WHAT THE TASK REQUIRES –
As the lines appear below, please set them down exactly, starting at the first and finishing with the one containing "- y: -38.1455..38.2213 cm".

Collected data
[Start of section]

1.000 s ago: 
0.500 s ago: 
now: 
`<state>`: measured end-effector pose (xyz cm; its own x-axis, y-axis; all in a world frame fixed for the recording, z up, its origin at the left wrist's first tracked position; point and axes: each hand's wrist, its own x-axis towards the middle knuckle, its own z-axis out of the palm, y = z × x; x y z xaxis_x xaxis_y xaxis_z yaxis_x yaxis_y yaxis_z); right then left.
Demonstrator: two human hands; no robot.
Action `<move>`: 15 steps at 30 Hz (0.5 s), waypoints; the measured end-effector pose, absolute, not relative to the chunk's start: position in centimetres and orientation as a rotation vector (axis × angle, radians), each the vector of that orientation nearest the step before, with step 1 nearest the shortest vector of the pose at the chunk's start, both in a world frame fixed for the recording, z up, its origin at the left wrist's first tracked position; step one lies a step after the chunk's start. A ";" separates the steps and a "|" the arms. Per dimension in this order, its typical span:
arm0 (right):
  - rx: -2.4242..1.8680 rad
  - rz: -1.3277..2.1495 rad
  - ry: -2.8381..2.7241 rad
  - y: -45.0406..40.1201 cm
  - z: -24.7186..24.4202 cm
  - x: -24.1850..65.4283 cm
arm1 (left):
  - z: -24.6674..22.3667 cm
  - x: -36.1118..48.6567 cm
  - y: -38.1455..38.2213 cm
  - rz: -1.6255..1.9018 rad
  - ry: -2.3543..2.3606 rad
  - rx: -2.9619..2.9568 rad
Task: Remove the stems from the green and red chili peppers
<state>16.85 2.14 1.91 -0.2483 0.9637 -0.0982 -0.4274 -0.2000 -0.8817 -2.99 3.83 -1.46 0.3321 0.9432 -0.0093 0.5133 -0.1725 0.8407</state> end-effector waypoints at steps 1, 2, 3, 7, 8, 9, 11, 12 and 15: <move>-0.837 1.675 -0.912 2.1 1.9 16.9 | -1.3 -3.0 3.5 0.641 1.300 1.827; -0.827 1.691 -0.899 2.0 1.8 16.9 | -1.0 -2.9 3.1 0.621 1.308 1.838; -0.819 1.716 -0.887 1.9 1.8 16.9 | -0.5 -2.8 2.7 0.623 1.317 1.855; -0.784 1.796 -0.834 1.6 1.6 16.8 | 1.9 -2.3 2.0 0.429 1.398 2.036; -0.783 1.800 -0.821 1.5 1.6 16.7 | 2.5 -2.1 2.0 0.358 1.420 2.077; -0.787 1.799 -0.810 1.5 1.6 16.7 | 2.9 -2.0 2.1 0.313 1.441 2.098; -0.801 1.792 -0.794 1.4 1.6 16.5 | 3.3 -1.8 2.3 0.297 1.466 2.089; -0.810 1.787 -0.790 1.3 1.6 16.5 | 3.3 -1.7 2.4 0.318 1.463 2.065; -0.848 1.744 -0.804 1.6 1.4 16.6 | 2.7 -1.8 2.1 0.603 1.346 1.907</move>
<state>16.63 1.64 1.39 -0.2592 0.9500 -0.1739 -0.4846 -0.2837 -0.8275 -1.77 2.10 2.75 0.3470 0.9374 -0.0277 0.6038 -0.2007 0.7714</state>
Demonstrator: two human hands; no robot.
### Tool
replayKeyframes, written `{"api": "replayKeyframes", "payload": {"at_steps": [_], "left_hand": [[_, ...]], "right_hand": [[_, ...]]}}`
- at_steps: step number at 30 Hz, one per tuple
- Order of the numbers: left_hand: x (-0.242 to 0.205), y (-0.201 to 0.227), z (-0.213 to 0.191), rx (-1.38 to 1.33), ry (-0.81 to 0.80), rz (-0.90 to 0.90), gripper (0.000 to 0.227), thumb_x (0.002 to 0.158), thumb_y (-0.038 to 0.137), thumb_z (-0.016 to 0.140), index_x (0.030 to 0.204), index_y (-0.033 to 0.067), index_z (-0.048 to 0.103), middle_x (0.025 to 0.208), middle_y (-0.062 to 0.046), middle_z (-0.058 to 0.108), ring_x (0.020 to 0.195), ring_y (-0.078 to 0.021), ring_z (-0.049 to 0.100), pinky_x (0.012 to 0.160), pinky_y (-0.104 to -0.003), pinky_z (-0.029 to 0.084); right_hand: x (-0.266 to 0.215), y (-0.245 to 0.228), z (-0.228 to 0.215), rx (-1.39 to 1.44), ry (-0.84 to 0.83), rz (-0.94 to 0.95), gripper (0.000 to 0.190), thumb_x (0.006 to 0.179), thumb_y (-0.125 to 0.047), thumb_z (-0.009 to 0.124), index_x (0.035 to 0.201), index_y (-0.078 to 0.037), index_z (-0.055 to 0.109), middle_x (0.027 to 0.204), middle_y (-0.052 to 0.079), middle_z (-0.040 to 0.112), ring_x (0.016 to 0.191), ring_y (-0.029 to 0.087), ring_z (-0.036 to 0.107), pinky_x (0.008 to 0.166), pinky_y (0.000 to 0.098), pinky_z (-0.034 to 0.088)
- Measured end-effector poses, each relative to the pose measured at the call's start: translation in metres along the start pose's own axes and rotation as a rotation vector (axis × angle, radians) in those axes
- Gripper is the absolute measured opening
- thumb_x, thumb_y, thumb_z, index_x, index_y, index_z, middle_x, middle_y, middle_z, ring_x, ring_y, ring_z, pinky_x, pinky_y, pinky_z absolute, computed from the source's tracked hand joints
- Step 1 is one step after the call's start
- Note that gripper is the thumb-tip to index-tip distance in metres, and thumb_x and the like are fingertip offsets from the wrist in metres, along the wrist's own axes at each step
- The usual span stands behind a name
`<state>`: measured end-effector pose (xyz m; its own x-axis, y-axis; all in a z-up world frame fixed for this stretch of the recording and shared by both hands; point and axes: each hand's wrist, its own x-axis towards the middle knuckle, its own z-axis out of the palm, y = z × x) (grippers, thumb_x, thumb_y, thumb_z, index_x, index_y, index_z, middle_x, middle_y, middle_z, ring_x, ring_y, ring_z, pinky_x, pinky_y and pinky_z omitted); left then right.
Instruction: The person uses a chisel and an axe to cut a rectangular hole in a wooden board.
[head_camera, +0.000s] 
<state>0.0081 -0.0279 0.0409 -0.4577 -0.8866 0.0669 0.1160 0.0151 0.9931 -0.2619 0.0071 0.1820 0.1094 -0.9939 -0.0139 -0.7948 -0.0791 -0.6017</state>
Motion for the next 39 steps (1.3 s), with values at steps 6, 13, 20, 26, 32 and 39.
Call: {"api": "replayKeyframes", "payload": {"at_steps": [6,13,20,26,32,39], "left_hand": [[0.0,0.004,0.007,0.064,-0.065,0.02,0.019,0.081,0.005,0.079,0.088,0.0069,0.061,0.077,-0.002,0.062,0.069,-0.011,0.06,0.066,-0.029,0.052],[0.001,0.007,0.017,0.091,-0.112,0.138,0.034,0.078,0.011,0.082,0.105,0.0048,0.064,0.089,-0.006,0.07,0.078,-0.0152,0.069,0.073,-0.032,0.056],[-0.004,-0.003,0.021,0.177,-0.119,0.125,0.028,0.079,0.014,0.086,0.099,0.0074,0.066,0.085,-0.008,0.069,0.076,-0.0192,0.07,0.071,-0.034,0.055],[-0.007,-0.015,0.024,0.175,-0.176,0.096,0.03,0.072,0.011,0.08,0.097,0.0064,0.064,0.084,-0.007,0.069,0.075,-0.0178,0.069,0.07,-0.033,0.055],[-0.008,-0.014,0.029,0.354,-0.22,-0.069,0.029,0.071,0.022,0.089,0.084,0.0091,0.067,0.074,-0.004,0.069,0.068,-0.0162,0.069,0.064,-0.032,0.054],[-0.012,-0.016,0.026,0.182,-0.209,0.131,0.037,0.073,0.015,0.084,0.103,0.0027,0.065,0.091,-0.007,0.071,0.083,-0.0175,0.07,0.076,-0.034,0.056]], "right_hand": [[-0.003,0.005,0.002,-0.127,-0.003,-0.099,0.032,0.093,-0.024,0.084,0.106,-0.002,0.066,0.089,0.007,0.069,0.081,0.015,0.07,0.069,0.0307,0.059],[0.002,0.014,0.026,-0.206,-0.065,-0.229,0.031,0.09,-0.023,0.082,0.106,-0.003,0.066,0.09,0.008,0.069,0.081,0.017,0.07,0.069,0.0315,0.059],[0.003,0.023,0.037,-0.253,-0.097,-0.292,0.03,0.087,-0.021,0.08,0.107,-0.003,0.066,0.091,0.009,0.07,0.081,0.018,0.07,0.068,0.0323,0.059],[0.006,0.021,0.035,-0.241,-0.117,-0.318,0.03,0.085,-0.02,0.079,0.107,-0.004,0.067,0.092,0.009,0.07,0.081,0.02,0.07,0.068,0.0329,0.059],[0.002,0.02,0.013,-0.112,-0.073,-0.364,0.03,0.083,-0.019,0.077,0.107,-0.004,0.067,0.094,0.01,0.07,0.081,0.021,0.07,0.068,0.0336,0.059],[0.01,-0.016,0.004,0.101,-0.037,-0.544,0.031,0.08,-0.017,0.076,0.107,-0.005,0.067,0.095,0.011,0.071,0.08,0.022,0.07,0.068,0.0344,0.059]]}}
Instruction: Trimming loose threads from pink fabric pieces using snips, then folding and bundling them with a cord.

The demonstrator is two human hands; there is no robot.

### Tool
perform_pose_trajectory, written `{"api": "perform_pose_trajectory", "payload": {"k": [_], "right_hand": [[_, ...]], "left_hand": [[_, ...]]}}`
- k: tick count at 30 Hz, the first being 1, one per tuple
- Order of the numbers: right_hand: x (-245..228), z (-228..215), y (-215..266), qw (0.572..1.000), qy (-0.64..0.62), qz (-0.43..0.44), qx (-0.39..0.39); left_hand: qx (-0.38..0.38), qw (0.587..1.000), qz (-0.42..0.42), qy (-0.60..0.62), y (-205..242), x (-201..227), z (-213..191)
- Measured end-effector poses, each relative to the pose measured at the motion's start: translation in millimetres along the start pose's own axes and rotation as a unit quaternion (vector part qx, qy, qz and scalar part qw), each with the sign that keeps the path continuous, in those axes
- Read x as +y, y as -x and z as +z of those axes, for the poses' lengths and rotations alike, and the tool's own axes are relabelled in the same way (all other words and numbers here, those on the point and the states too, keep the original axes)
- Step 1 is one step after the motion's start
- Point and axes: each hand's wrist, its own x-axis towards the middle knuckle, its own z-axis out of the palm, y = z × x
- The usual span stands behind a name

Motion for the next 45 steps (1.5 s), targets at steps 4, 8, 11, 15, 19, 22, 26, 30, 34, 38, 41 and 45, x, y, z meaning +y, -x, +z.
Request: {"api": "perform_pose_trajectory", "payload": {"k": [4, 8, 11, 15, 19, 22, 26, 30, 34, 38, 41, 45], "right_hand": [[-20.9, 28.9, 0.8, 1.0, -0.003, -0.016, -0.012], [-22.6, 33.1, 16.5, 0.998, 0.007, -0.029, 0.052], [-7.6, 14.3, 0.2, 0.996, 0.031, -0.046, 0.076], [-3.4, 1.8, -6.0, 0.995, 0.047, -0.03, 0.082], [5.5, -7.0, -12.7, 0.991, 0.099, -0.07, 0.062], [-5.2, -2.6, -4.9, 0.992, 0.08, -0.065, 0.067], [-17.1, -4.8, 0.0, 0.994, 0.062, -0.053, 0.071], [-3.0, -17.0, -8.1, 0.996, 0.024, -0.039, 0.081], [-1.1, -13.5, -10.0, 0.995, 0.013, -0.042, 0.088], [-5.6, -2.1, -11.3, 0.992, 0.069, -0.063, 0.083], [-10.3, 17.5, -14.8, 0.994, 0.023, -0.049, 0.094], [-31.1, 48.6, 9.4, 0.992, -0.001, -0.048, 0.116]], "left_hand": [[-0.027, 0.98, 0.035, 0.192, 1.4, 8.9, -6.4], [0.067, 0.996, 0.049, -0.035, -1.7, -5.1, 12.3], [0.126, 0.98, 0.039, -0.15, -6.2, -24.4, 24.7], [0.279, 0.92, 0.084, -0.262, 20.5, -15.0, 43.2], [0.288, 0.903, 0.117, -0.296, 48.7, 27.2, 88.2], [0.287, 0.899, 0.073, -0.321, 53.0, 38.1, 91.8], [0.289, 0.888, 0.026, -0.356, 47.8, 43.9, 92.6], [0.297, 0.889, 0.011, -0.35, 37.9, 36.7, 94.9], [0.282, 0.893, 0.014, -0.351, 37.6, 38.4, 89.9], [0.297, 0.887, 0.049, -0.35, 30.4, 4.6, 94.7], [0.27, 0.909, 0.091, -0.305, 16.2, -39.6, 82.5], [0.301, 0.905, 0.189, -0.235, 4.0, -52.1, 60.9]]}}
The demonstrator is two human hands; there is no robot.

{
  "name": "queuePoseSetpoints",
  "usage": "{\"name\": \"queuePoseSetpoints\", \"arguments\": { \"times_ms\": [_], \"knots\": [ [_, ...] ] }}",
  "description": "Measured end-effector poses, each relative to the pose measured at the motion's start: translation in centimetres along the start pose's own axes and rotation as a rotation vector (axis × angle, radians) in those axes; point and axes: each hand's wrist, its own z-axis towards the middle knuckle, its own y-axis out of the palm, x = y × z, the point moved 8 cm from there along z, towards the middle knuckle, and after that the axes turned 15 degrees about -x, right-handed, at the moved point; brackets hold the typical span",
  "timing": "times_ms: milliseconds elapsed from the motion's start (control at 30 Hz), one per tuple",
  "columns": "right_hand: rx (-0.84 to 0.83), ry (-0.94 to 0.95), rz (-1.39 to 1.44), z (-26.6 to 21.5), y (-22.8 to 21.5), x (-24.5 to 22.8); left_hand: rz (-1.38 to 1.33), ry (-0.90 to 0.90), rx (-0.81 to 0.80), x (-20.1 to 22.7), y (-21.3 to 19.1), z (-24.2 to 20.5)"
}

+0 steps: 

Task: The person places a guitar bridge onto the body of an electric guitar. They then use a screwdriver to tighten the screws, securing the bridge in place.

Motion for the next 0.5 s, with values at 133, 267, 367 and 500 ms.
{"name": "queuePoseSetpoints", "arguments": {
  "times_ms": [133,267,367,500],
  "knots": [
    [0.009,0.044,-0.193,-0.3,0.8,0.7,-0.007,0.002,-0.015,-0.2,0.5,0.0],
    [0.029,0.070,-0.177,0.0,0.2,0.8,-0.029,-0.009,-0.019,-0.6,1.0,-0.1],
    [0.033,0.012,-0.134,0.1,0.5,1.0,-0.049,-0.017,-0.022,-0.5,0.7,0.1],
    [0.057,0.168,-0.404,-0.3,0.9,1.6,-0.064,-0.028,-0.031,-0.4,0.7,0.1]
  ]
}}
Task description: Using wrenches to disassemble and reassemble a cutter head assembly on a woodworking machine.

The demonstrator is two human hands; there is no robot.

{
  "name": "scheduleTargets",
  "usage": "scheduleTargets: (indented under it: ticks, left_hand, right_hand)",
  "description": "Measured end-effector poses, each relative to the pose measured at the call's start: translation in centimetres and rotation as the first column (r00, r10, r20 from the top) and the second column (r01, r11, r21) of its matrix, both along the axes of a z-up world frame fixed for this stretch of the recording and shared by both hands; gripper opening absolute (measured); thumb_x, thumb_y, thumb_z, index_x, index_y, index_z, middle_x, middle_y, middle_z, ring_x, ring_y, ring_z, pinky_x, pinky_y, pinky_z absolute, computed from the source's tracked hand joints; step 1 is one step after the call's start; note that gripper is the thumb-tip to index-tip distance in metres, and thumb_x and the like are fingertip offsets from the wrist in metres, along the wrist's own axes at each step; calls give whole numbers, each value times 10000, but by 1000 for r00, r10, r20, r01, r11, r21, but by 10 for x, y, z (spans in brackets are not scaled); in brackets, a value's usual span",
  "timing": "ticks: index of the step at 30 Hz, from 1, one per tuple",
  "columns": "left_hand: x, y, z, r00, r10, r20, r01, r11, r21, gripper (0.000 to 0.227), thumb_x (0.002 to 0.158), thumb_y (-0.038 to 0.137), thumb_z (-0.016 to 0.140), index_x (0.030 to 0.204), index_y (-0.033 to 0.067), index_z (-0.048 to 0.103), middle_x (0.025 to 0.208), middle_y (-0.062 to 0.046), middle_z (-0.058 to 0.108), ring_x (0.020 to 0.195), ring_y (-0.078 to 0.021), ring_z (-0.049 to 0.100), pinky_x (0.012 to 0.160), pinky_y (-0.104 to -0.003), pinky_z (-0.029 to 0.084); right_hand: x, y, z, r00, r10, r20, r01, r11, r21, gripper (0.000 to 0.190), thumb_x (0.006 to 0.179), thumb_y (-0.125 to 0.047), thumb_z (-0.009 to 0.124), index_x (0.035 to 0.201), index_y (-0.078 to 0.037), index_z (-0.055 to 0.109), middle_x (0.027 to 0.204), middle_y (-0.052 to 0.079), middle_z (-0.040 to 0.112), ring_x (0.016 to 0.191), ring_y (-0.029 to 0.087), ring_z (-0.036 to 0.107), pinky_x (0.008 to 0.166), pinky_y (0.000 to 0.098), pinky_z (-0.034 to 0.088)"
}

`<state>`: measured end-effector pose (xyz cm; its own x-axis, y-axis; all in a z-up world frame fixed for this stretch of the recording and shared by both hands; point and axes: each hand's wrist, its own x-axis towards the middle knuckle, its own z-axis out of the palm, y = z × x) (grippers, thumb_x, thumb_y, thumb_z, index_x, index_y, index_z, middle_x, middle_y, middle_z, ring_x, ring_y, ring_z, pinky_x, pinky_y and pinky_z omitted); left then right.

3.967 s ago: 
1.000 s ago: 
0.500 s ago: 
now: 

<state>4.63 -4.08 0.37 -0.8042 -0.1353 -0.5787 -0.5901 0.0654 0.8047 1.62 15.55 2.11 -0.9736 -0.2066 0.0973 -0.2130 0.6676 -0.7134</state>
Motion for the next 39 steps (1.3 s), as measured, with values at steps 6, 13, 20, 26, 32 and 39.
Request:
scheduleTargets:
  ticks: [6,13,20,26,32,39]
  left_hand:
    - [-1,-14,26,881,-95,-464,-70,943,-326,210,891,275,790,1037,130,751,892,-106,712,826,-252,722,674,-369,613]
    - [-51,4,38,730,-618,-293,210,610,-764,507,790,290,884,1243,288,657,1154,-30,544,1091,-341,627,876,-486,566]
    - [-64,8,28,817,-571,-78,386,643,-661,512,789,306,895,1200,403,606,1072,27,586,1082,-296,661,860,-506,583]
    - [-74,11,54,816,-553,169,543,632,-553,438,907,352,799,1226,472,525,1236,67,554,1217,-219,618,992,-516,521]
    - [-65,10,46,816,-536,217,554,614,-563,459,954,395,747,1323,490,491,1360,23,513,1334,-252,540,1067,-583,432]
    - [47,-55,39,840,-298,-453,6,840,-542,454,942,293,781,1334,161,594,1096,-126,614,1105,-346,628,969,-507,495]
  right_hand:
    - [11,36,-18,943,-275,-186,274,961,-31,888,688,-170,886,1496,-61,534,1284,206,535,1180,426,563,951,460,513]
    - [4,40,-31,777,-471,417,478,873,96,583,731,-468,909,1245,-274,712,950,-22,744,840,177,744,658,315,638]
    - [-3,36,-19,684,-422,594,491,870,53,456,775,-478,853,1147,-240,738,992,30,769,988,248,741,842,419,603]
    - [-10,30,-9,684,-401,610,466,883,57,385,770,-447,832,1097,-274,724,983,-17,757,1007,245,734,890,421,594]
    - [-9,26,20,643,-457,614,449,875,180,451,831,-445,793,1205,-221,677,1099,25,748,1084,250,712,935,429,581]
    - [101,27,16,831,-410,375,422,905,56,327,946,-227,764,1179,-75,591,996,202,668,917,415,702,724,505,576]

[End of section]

YOUR RESPONSE –
1.000 s ago: 
0.500 s ago: 
now: 
`<state>`: measured end-effector pose (xyz cm; its own x-axis, y-axis; all in a world frame fixed for the recording, z up, its origin at the left wrist's first tracked position; point and axes: each hand's wrist, its own x-axis towards the middle knuckle, its own z-axis out of the palm, y = z × x; x y z xaxis_x xaxis_y xaxis_z yaxis_x yaxis_y yaxis_z); right then left.
Demonstrator: two human hands; no robot.
Action `<move>`: 15 steps at 30 Hz (0.5 s), waypoints; the measured end-effector pose, absolute, not relative to the chunk's start: position in centimetres and orientation as a rotation vector (axis × angle, radians), each the vector of that orientation nearest the step before, with step 1 nearest the shortest vector of the pose at the chunk's start, both in a world frame fixed for the recording, z up, its origin at the left wrist's first tracked position; step one lies a step after the chunk's start. A ";" separates the steps and a "|" the arms. Per dimension in this order, its typical span:
arm0 (right):
  - rx: -2.4242..1.8680 rad
  - rz: -1.3277..2.1495 rad
  - ry: -2.8381..2.7241 rad
  - y: -45.0406..40.1201 cm
  - z: -24.7186..24.4202 cm
  - x: -24.1850..65.4283 cm
arm1 (left):
  - z: -24.6674..22.3667 cm
  - x: -36.1118..48.6567 cm
  - y: -38.1455..38.2213 cm

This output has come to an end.